WHAT IS REQUIRED
For the records below, output word for word the lines from the one with "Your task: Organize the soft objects" up to and including the one with "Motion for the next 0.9". No pictures.
━━ SUPPLIED ENTRIES ━━
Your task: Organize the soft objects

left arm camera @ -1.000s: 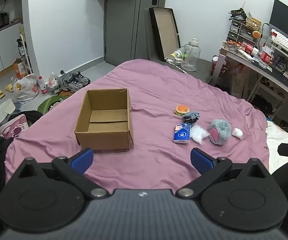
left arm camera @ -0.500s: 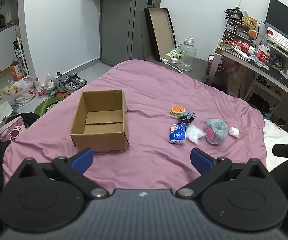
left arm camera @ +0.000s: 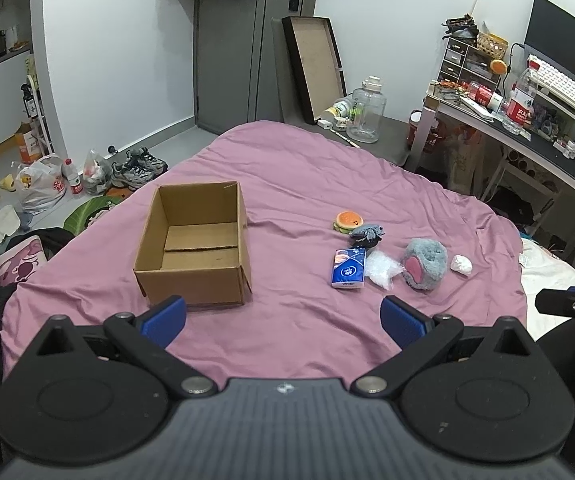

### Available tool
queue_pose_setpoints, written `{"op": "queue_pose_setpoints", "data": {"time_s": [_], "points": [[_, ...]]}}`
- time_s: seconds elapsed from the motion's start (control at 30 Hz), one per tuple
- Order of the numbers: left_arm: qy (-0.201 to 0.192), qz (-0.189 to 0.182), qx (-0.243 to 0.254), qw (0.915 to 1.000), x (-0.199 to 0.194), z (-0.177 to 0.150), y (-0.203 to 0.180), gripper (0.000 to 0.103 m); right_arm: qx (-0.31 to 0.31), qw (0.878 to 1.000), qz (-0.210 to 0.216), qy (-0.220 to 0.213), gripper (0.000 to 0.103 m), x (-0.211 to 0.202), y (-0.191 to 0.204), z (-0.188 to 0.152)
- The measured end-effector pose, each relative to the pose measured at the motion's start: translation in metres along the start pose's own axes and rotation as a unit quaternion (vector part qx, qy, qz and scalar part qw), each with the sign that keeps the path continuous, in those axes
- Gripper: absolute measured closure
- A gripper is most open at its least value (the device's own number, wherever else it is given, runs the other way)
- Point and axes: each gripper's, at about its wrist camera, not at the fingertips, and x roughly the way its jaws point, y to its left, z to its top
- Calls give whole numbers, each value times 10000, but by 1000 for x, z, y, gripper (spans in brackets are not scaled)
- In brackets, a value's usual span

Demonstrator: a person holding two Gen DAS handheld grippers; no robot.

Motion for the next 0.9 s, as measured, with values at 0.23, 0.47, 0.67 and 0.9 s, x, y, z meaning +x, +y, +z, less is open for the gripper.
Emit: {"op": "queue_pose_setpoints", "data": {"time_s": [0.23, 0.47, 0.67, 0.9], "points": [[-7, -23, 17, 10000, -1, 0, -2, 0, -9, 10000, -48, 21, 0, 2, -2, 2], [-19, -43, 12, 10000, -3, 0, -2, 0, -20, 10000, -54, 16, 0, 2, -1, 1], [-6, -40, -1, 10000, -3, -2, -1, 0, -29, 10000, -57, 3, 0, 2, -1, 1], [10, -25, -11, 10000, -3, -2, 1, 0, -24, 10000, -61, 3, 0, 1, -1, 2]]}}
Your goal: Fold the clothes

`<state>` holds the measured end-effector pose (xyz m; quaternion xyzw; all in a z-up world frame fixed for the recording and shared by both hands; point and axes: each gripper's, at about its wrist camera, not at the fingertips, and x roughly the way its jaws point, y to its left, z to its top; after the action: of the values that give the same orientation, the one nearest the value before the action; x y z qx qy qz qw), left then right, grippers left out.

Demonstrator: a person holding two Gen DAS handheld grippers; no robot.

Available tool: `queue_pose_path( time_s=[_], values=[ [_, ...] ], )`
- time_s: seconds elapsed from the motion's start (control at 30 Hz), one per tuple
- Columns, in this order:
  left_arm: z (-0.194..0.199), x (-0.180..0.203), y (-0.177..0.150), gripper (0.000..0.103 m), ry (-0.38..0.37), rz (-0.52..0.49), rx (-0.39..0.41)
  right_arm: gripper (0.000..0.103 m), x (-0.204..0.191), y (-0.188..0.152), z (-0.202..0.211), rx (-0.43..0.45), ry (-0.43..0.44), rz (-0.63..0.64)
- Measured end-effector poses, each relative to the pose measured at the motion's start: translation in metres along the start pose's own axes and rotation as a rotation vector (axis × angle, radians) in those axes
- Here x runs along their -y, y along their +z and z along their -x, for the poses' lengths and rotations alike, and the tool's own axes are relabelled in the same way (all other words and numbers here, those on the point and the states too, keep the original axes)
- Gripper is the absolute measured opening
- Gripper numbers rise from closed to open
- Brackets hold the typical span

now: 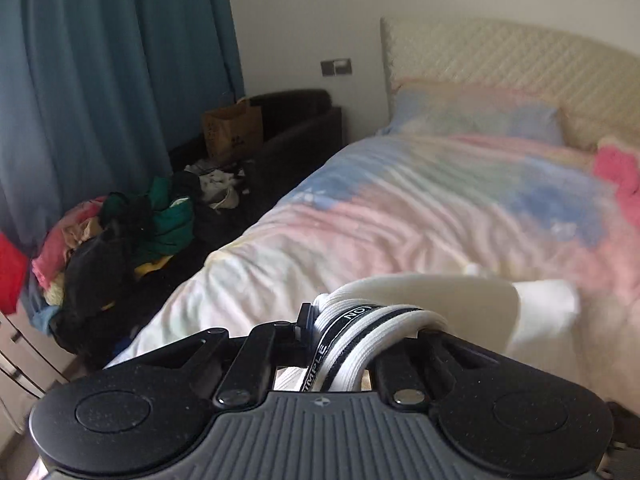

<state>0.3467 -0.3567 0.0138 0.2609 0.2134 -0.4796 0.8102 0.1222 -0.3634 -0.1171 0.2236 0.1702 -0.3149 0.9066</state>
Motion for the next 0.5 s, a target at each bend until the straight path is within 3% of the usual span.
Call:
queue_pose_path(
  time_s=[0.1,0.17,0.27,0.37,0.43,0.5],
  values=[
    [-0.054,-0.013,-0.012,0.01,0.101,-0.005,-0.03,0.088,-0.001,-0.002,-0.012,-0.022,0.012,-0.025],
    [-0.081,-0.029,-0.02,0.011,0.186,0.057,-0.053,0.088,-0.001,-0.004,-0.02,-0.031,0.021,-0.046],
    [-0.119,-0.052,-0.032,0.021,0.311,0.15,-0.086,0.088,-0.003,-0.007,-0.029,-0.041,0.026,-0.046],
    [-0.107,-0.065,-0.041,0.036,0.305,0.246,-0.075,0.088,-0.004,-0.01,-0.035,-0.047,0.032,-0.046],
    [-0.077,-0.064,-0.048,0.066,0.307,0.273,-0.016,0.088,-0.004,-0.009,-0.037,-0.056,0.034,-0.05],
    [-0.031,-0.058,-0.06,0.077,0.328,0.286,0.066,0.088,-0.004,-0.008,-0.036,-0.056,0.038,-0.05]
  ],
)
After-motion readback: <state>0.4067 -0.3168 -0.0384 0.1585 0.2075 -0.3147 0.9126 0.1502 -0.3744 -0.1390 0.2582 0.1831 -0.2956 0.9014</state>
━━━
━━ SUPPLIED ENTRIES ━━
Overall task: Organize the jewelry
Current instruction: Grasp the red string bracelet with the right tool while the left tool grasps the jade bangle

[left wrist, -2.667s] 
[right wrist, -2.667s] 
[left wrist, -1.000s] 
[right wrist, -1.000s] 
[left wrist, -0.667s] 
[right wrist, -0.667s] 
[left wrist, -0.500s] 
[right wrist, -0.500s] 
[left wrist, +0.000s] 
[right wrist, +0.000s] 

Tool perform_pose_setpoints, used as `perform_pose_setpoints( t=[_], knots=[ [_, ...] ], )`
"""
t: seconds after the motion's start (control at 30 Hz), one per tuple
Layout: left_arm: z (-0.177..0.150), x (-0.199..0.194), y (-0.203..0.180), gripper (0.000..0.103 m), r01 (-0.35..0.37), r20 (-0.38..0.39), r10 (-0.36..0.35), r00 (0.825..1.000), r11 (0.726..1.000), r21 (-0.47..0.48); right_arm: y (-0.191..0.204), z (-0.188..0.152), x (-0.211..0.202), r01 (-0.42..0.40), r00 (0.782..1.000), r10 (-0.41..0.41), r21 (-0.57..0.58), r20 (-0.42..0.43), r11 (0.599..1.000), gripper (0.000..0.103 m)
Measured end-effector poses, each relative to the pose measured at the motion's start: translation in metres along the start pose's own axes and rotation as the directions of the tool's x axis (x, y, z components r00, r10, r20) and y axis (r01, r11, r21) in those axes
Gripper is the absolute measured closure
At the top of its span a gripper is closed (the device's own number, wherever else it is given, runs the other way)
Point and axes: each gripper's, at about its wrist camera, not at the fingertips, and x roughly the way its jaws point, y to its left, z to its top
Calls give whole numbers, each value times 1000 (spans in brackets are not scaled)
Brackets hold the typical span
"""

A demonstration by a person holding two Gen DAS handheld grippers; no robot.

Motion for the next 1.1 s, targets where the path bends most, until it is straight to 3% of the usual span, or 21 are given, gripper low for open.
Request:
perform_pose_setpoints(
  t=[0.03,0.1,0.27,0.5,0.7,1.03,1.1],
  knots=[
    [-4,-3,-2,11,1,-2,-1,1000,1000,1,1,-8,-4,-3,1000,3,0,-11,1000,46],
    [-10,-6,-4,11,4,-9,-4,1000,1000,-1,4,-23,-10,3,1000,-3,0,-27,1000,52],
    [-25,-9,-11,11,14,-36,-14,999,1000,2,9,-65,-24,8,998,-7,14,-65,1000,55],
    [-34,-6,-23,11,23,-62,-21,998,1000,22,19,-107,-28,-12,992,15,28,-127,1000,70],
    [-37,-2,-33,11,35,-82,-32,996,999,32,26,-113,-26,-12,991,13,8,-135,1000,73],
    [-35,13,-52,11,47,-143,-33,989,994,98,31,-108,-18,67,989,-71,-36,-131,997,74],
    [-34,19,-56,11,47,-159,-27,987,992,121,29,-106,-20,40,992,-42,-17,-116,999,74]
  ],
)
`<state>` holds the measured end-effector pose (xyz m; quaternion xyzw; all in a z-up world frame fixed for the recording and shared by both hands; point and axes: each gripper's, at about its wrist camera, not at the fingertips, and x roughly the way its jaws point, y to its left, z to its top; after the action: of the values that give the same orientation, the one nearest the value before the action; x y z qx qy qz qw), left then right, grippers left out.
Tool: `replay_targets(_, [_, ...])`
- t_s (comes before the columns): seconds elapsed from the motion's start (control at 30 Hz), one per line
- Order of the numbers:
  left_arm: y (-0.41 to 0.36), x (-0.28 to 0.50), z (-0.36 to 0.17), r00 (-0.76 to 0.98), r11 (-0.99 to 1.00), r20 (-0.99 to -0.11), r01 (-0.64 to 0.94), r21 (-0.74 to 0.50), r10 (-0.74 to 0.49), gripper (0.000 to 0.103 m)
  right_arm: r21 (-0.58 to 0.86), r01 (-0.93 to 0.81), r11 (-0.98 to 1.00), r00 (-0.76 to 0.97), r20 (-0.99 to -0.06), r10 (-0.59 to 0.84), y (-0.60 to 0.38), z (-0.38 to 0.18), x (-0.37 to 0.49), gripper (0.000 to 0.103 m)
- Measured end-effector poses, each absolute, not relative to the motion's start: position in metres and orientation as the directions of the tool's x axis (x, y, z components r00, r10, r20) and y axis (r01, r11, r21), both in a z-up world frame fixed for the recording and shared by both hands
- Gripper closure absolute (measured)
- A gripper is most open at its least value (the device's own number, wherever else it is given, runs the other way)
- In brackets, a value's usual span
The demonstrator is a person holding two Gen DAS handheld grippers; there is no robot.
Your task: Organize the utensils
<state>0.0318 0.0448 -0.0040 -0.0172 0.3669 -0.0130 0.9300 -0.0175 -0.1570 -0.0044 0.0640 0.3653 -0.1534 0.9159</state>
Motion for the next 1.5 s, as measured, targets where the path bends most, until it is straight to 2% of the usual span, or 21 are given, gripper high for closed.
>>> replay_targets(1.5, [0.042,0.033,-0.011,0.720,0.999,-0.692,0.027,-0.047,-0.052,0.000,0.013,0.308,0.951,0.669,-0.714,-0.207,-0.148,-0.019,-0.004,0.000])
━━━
EXPECTED OUTPUT
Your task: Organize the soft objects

left arm camera @ -1.000s: 
left arm camera @ -0.500s: 
left arm camera @ +0.000s: 

### Available tool
queue_pose_setpoints, written `{"op": "queue_pose_setpoints", "data": {"time_s": [_], "points": [[_, ...]]}}`
- time_s: seconds elapsed from the motion's start (control at 30 Hz), one per tuple
- Order of the numbers: left_arm: qy (-0.201 to 0.192), qz (-0.189 to 0.182), qx (-0.243 to 0.254), qw (0.915 to 1.000), x (-0.199 to 0.194), z (-0.177 to 0.150), y (-0.203 to 0.180), gripper (0.000 to 0.103 m); right_arm: qx (-0.31 to 0.31), qw (0.878 to 1.000), qz (-0.210 to 0.216), qy (-0.220 to 0.213), gripper (0.000 to 0.103 m), x (-0.211 to 0.202), y (-0.191 to 0.204), z (-0.188 to 0.152)
- The measured end-effector pose, each relative to the pose measured at the motion's start: translation in metres along the start pose's own axes and rotation as a unit quaternion (vector part qx, qy, qz and scalar part qw), each with the sign that keeps the path continuous, in those axes
- Gripper: absolute measured closure
- A gripper is most open at its least value (the device's own number, wherever else it is given, runs the other way)
- Point and axes: each gripper's, at about its wrist camera, not at the fingertips, and x roughly the way its jaws point, y to its left, z to its top
- Calls give whole numbers, each value times 10000, but by 1000 for x, z, y, gripper (spans in brackets are not scaled)
- In brackets, a value's usual span

Demonstrator: a person holding two Gen DAS handheld grippers; no robot.

Motion for the next 0.9 s, as measured, with values at 0.23, 0.47, 0.67 and 0.9 s, x, y, z meaning +x, +y, +z, less is open for the gripper.

The exercise is complete as it stands.